As the nature of many of the newly researched large-molecule biologics continues to evolve, and successful medications emerge that cost millions of dollars per dose, it is likely that the supply chain will have to make significant adjustments to manage the increased risk, changing commercial models and the potential of patient-specific data entering the supply chain.
Activities traditionally associated with the cell therapy supply chain, such as real-time tracking and monitoring, patient-specific labelling and dosing, and phased reimbursement from the point of drug administration, are all likely to become more relevant to developers who have products that adhere to this model.
As these challenges have been present in the cell therapy space for the past 10 years, a wealth of digital tools that have been developed to help manage the risk in the supply chain at sufficiently low cost and resource to make scaling up the production and delivery of a therapy sustainable. Manual and paper-based systems have been seen to be prone to weaknesses, labor intensive to manage, and deemed high risk by approving bodies.

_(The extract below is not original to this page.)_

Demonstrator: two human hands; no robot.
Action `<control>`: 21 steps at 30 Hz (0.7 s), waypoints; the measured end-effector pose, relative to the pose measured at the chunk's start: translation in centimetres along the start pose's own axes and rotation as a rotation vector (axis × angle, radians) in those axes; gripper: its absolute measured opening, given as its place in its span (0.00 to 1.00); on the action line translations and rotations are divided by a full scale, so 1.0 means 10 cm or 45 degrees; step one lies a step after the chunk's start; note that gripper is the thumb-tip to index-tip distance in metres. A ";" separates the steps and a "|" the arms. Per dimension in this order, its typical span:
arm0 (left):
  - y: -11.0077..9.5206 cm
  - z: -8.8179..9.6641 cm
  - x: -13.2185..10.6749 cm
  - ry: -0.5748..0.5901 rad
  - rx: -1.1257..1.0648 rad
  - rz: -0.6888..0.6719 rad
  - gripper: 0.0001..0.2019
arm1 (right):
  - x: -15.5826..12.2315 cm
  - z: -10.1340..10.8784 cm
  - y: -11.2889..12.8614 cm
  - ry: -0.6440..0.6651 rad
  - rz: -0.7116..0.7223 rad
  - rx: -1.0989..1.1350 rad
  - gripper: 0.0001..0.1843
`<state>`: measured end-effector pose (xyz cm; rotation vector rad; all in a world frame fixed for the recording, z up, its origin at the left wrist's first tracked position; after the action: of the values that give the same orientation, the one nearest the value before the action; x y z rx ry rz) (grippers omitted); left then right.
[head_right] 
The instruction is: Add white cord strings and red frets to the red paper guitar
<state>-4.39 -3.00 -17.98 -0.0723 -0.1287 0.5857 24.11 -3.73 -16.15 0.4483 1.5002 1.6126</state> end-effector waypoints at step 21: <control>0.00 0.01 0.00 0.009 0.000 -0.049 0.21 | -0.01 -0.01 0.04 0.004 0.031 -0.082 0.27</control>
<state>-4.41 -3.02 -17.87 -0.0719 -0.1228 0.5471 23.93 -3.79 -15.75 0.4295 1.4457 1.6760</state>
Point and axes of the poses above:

For example, FDA delayed the approval of the autologous cell therapy Dendreon for several years until the developer could demonstrate that the supply chain was sufficiently well controlled for the product to be approved. This means that when using paper-based traceability at the point of scaling up, large numbers of administrators are required to manage even small increases in patient numbers as these complex supply chains have been seen to have hundreds of manual steps per dose for a patient specific process that is not supported by automation and integration.
As the supply chain environment continues to move toward an integrated digital landscape, vast quantities of data are available for capture and analysis, ensuring that the integrations are robust and secure is critical, which becomes essential when patient data are involved. Utilizing a central system, like a cell orchestration platform that can act as a hub for data that stakeholders and systems within the supply chain can enter/exchange data into directly, helps to minimize data duplication and errors but also restricts data access and ensures that the data controller, or the drug developer, always retains the information from a security and a hosting point of view.
There are a broad variety of solutions and methodologies for creating integrated eco-systems, which will mostly be dependent on the core systems and technologies that are already in place with the various supply chain constituents. However, within the CGT industry, there are already eco-systems and collaborations that have begun to form, and supply chain experts within both developers and supply partners who have amassed experience on how to tackle some of the key challenges that come with designing and implementing integrated solutions. If the large-molecule supply chain continues to produce drugs with extremely high price points, then drawing on the experience collated by those in the cell therapy sector could be invaluable.